Work to complete> Nothing but the lines from the one containing "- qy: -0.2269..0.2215" through the end of the data below may appear in the response, each one exact.

Recorded data>
================
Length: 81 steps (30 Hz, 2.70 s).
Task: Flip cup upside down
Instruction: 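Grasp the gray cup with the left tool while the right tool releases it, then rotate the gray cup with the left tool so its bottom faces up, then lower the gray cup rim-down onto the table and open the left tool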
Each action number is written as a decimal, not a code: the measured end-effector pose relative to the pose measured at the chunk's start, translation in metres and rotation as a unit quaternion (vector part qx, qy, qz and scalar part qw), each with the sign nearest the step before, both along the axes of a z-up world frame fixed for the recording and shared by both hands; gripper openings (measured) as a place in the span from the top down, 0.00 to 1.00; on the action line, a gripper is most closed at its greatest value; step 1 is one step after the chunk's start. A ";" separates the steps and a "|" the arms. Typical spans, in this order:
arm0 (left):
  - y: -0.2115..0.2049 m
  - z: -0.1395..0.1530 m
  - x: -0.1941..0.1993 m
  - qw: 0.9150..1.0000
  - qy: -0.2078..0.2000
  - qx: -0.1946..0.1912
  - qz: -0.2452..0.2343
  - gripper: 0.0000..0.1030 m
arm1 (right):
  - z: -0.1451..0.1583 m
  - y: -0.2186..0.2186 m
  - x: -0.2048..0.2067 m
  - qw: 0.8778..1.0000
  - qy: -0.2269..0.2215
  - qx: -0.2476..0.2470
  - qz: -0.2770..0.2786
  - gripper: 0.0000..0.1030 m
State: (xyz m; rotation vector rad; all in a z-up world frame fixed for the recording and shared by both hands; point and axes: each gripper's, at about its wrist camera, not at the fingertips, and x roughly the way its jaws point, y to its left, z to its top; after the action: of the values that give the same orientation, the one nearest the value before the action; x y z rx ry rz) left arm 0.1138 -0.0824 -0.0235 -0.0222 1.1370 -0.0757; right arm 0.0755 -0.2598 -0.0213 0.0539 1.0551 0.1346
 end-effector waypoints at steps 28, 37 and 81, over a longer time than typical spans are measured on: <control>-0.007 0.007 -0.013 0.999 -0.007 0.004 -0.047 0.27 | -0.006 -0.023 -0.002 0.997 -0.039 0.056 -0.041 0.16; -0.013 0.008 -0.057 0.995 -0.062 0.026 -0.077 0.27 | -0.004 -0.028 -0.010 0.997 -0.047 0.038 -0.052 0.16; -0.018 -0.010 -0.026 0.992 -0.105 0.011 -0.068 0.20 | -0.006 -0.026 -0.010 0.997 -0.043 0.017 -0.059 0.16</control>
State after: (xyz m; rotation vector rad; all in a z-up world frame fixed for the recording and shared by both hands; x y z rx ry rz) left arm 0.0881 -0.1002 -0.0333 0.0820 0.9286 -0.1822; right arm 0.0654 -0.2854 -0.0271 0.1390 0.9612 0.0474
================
Written answer>
  - qy: -0.2269..0.2215
  - qx: -0.2476..0.2470
  - qz: -0.2770..0.2786
  - gripper: 0.0000..0.1030 m
State: (xyz m; rotation vector rad; all in a z-up world frame fixed for the recording and shared by both hands; point and axes: each gripper's, at about its wrist camera, not at the fingertips, and x roughly the way its jaws point, y to its left, z to its top; after the action: of the values that give the same orientation, the one nearest the value before the action; x y z rx ry rz) left arm 0.1138 -0.0824 -0.0235 -0.0222 1.1370 -0.0757; right arm 0.0755 -0.2598 -0.0213 0.0539 1.0551 0.1346
 end-effector waypoints at steps 28, 37 and 81, over a longer time than typical spans are measured on: <control>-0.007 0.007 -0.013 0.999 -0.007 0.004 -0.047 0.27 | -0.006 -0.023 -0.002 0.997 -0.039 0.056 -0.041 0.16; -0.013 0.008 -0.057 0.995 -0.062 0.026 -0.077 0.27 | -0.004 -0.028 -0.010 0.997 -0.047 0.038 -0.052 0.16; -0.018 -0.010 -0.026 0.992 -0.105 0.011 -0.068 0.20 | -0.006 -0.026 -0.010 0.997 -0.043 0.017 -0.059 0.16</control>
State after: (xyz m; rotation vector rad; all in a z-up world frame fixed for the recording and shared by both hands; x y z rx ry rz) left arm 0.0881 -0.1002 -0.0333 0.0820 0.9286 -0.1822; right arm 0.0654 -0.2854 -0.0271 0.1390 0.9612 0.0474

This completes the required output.